Estrone potentiates myeloid cell differentiation: a role for 17 beta-hydroxysteroid dehydrogenase in modulating hemopoiesis.

Hormones such as 1 alpha, 25-dihydroxy vitamin D3 (D3), all-trans retinoic acid, and 9-cis retinoic acid stimulate differentiation of myeloid progenitor cells via their interaction with specific hormone receptors. However, the sensitivity of cells to these agents is not merely governed by the expression of their receptors and the availability of ligand to bind them. Recent studies from our group suggested that the actions of D3 and retinoids on myelopoiesis also are influenced by endogenous mechanisms involving other steroid hormones. In this study we examined the influence of local estrogen metabolism on the differentiation of HL60 cells and normal primitive myeloid progenitor cells. Quantitative thin-layer chromatography (TLC) analyses showed that HL60 and normal cells are able to generate estrone (E1) from estradiol (E2). Neither cell population generated significant amounts of E2 from E1. Reverse transcriptase polymerase chain reaction and Northern analyses confirmed that normal and leukemic myeloid progenitor cells expressed mRNA for the type I and IV isoforms of 17 beta-hydroxysteroid dehydrogenase.

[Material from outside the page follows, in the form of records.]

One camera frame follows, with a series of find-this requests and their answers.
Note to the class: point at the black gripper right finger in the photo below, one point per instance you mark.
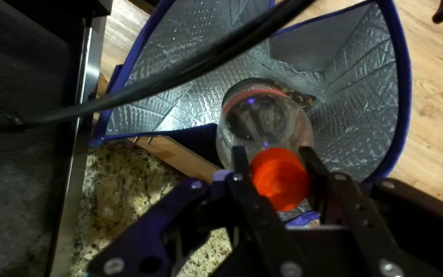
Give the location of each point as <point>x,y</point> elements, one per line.
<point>353,220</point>

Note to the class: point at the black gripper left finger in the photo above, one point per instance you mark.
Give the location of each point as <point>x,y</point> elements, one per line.
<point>216,231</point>

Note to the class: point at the Coca-Cola plastic bottle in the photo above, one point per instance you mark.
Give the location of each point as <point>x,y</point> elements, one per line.
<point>280,178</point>

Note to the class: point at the black stainless microwave oven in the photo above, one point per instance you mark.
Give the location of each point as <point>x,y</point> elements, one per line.
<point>22,77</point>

Conversion of E2 to E1 was upregulated within 24 hours when HL60 cells were treated with either all-trans retinoic acid or D3 at doses that induce their differentiation toward neutrophils or monocytes, respectively. Similarly, D3-induced monocyte differentiation of normal myeloid progenitor cells was associated with increased capacity to generate E1 from E2. When HL60 cells or normal myeloid progenitor cells were exposed to exogenous E1 they became more sensitive to the differentiation-inducing effects of D3. Data presented provide further evidence for the local modulation of myelopoiesis by intracrine mechanisms. In particular, our findings suggest that local metabolism of steroids by normal as well as leukemic myeloid cells influences their responsiveness to D3 and retinoids.